WHAT YOU NEED TO DO: Without including any pictures, retype exactly the lines from the top of the records through the line containing "spindle with the", that final line included.

RAW DATA:
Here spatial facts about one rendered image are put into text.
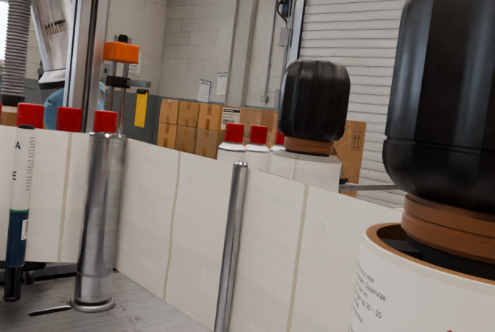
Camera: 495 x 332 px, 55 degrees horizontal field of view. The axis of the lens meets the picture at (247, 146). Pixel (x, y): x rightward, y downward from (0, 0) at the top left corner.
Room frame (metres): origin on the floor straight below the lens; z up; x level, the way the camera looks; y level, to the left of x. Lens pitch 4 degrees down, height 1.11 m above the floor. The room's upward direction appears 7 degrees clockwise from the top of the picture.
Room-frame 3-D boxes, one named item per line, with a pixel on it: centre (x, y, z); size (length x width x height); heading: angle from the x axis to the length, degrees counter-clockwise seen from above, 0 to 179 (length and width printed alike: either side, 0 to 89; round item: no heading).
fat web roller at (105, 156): (0.51, 0.15, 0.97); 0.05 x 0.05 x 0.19
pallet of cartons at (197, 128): (5.21, 0.30, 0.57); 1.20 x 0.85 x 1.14; 143
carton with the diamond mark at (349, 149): (1.43, -0.16, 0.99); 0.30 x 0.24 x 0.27; 132
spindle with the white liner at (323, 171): (0.58, -0.07, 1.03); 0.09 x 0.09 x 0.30
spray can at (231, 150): (0.86, 0.03, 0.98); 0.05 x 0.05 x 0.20
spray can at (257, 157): (0.90, -0.02, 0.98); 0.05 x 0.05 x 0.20
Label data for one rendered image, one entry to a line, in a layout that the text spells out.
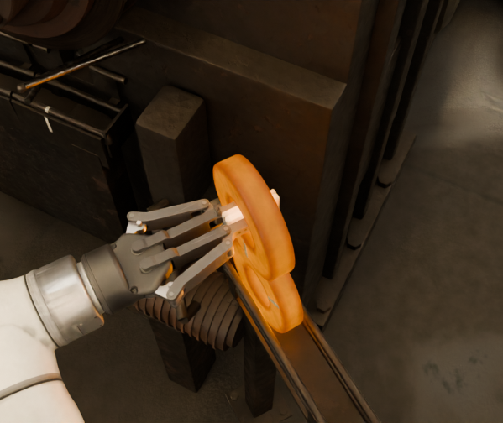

THE ANSWER:
Here spatial facts about one rendered image are put into text.
Camera: 495 x 332 px, 55 degrees horizontal field of view. The axis of the lens meets the picture at (247, 146). Pixel (x, y): x rightward, y downward from (0, 0) at the top left corner.
Room frame (metres): origin on the floor straight below the lens; z up; x level, the way the camera looks; y level, to the left of x. Lens pitch 4 degrees down, height 1.11 m above the floor. The room's upward direction appears 7 degrees clockwise from the top of the picture.
Room-frame 3-D boxes, one named item per line, with a pixel on it: centre (x, y, z); size (length x width x height); heading: angle from the x axis to the length, degrees counter-clockwise seen from above, 0 to 179 (length and width printed alike: either side, 0 to 89; round item: no heading).
fat web roller at (105, 156): (0.51, 0.15, 0.97); 0.05 x 0.05 x 0.19
pallet of cartons at (197, 128): (5.21, 0.30, 0.57); 1.20 x 0.85 x 1.14; 143
carton with the diamond mark at (349, 149): (1.43, -0.16, 0.99); 0.30 x 0.24 x 0.27; 132
spindle with the white liner at (323, 171): (0.58, -0.07, 1.03); 0.09 x 0.09 x 0.30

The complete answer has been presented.